Re: [RFC PATCH] mm, oom_reaper: gather each vma to prevent leaking TLB entry

From: Will Deacon
Date: Mon Nov 06 2017 - 19:54:31 EST


On Mon, Nov 06, 2017 at 01:27:26PM +0100, Michal Hocko wrote:
> On Mon 06-11-17 09:52:51, Michal Hocko wrote:
> > On Mon 06-11-17 15:04:40, Bob Liu wrote:
> > > On Mon, Nov 6, 2017 at 11:36 AM, Wang Nan <wangnan0@xxxxxxxxxx> wrote:
> > > > tlb_gather_mmu(&tlb, mm, 0, -1) means gathering all virtual memory space.
> > > > In this case, tlb->fullmm is true. Some archs like arm64 doesn't flush
> > > > TLB when tlb->fullmm is true:
> > > >
> > > > commit 5a7862e83000 ("arm64: tlbflush: avoid flushing when fullmm == 1").
> > > >
> > >
> > > CC'ed Will Deacon.
> > >
> > > > Which makes leaking of tlb entries.
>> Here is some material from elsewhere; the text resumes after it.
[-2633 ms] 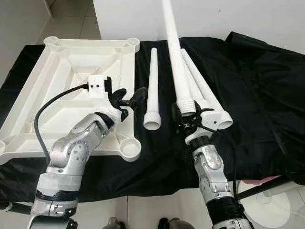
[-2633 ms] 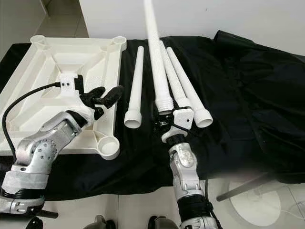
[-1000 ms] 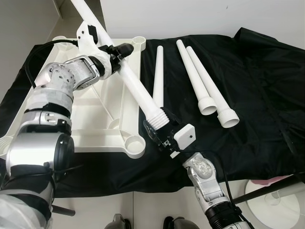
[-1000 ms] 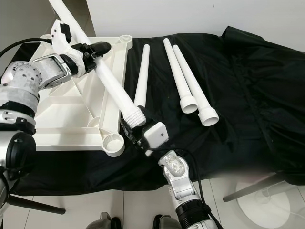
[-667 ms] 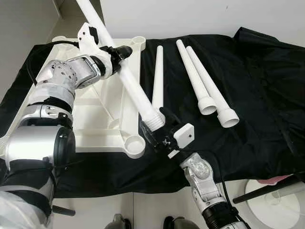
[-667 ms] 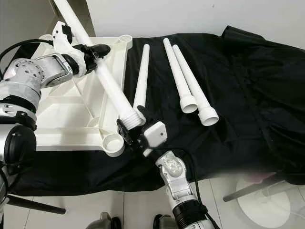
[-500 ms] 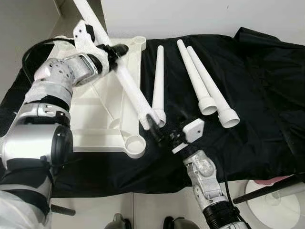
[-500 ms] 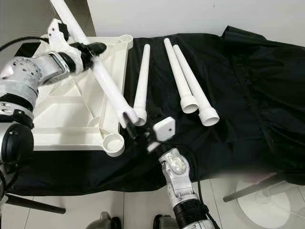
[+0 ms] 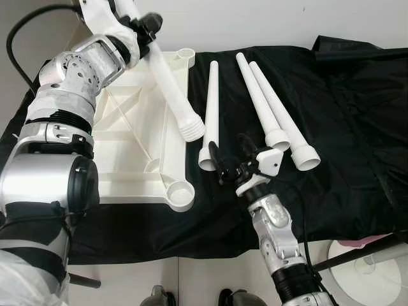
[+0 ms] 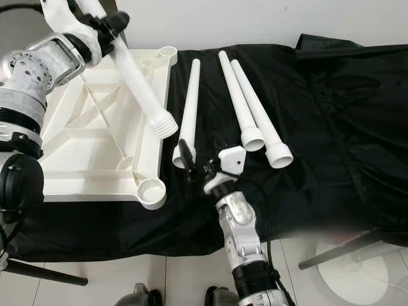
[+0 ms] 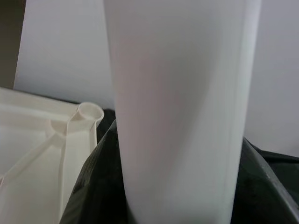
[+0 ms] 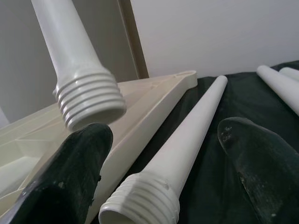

For example, when oom_reaper
> > > > selects a task and reaps its virtual memory space, another thread
> > > > in this task group may still running on another core and access
> > > > these already freed memory through tlb entries.
> >
> > No threads should be running in userspace by the time the reaper gets to
> > unmap their address space. So the only potential case is they are
> > accessing the user memory from the kernel when we should fault and we
> > have MMF_UNSTABLE to cause a SIGBUS.
>
> I hope we have clarified that the tasks are not running in userspace at
> the time of reaping. I am still wondering whether this is real from the
> kernel space via copy_{from,to}_user. Is it possible we won't fault?
> I am not sure I understand what "Given that the ASID allocator will
> never re-allocate a dirty ASID" means exactly. Will, could you clarify
> please?

Sure. Basically, we tag each address space with an ASID (PCID on x86) which
is resident in the TLB. This means we can elide TLB invalidation when
pulling down a full mm because we won't ever assign that ASID to another mm
without doing TLB invalidation elsewhere (which actually just nukes the
whole TLB).

I think that means that we could potentially not fault on a kernel uaccess,
because we could hit in the TLB. Perhaps a fix would be to set the force
variable in tlb_finish_mmu if MMF_UNSTABLE is set on the mm?

Will